Wednesday, July 22

Who’s Laughing Now? Israeli TV Ad off The Air!

Dina Kraft

Who’s Laughing Now? Israeli Television Ad Sparks Anger

Well, it’s official. Israel’s largest cellphone company, Cellcom, is taking its controversial television ad off the air that fell on its face trying to put a playful twist on the Israeli-Palestinian conflict.

It’s an ad campaign that came to its planned and natural end after some two weeks on the air, officials at the company assured me as they tried to downplay the rage it sparked from some Israelis - both Jewish and Arab - including lawmakers and journalists.
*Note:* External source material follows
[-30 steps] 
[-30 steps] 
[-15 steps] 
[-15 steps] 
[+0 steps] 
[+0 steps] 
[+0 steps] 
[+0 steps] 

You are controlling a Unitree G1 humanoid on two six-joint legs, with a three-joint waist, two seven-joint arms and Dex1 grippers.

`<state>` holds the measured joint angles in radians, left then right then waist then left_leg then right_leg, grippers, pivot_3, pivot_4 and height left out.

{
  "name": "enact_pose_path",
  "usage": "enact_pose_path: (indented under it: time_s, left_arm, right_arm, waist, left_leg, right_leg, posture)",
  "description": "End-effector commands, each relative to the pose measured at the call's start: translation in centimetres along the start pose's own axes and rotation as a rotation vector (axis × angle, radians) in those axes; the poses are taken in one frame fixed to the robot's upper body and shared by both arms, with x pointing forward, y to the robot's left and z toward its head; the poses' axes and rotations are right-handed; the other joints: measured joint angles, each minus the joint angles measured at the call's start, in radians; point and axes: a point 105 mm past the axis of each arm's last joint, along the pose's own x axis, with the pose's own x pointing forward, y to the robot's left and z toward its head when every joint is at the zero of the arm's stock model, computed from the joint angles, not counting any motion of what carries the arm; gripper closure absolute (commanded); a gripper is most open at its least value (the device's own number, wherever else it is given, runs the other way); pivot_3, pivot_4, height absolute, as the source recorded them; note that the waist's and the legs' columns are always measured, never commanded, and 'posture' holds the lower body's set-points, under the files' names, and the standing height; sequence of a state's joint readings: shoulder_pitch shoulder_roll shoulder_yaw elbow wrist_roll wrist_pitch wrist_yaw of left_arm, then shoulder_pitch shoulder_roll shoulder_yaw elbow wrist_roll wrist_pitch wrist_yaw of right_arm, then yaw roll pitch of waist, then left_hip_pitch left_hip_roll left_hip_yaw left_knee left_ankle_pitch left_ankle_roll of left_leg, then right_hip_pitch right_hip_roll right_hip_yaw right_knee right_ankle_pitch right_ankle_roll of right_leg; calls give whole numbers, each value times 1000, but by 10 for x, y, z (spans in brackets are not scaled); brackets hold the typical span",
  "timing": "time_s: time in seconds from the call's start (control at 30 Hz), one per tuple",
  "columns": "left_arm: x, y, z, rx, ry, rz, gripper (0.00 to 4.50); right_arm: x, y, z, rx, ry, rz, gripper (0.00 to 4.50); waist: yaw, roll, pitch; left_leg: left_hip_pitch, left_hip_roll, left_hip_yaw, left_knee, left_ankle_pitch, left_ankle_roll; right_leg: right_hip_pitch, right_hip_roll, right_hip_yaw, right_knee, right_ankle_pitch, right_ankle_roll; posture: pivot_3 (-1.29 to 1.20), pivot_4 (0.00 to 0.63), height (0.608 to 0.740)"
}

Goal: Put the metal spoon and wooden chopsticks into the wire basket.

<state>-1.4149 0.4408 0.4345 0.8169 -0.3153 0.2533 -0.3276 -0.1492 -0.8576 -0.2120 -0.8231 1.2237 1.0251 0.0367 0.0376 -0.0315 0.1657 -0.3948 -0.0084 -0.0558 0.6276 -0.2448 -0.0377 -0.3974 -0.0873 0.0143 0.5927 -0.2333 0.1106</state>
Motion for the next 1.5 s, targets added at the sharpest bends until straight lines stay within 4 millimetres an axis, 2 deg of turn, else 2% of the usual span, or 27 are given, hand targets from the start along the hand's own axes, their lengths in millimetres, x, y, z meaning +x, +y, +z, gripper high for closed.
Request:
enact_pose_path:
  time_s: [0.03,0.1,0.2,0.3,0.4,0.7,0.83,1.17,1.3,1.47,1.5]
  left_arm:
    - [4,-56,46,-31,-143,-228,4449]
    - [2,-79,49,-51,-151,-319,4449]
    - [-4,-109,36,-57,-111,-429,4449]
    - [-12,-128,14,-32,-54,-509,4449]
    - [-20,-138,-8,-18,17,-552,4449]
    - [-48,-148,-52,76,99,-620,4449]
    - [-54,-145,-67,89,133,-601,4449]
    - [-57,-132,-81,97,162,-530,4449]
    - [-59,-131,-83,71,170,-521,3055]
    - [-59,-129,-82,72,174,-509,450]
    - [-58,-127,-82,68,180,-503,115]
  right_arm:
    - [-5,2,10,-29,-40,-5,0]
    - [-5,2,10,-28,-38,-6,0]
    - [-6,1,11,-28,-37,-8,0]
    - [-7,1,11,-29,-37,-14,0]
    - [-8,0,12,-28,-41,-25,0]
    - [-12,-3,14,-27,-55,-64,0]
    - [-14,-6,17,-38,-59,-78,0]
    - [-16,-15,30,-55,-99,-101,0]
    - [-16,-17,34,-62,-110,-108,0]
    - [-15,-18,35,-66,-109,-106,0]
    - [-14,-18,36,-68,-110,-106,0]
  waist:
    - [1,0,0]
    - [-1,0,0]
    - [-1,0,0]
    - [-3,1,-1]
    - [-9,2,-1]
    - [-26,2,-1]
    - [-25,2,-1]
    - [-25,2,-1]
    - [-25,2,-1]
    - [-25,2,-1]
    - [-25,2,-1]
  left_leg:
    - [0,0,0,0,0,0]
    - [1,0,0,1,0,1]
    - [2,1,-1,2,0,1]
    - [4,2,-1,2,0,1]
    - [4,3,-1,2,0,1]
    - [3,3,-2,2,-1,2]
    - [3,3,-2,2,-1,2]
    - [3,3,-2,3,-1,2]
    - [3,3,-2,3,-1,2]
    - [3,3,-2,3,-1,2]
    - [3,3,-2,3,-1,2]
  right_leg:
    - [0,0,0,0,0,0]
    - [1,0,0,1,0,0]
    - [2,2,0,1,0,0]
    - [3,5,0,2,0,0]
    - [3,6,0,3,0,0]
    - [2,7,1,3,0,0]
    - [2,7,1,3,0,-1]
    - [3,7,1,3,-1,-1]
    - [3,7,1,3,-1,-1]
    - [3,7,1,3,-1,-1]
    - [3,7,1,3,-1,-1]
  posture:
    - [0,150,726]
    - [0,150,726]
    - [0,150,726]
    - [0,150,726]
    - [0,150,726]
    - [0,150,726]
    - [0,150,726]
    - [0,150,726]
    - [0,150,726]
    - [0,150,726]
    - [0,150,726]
A Facebook group was even formed in response with over 2,100 members is named “The New Cellcom Ad Also Made Me Nauseus”.

What — was — that?” I thought when I first saw it.
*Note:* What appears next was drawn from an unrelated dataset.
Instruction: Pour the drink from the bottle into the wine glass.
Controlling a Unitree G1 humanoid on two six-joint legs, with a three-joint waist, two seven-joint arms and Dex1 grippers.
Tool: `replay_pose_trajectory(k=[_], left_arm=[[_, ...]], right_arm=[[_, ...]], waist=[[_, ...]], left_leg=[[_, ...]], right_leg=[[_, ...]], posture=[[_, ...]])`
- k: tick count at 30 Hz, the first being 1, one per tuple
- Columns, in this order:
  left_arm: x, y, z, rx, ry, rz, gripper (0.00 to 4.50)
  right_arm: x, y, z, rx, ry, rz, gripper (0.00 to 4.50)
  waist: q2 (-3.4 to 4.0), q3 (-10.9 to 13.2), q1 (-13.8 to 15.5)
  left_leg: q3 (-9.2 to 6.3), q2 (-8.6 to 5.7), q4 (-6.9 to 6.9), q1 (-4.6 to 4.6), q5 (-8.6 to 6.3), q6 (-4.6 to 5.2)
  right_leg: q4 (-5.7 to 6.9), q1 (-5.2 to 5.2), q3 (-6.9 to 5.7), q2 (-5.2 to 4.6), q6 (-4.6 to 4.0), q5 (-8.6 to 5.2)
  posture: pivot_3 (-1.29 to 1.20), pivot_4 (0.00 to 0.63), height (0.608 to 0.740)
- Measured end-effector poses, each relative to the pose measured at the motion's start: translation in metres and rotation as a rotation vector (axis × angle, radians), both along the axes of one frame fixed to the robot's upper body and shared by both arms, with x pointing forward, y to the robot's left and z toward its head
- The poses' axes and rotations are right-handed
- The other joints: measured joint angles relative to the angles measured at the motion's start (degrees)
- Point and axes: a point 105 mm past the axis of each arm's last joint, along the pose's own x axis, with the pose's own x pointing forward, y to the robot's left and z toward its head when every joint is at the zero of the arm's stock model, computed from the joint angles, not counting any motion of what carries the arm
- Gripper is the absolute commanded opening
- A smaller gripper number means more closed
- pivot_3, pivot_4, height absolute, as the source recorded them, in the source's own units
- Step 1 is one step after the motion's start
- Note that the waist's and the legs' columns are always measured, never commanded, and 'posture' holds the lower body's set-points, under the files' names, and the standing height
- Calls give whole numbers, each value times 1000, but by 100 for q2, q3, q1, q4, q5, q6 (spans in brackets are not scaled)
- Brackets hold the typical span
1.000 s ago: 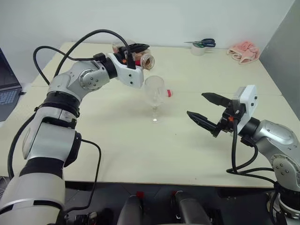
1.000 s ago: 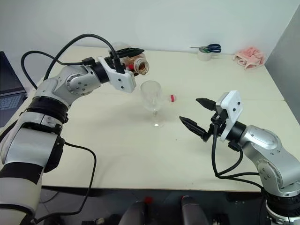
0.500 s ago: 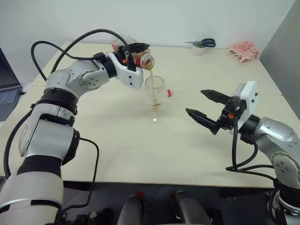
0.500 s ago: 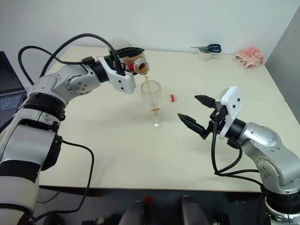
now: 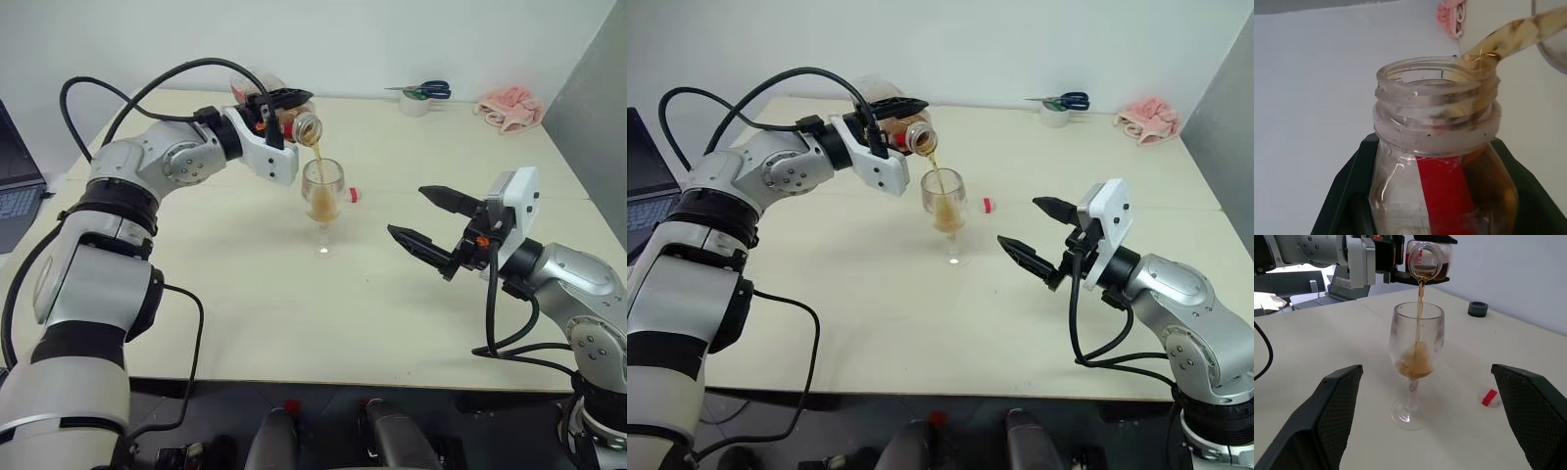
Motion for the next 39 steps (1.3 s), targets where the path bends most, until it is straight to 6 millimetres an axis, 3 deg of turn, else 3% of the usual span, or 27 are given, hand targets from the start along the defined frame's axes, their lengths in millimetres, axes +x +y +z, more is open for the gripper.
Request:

My eyes were transfixed on my television as it came to its bizarre conclusion. The scene: An Israeli army jeep pulls up in a front of a wall of soaring concrete slabs, part of the West Bank barrier that keeps Israelis on one side and Palestinians on the other. A soccer ball from the Palestinian side lands with a thunk on the jeep’s hood. Five soldiers in combat gear - helmets, flak jackets and all, race out and one kicks the ball over the wall. When the ball soars back to them, the soldiers let out a triumphant cheer. One of them, smiling widely, calls to fellow soldiers by cell phone with a brief update: “They’re here. The game is on”. Soon several jeeps follow and dozens have joined the game.

The nameless, faceless Palestinians on the other side of the wall are not seen, but an upbeat jingle in the background fades to a voiceover that tries to speak for them too: “Afterall, what are we all after? Just a little fun.”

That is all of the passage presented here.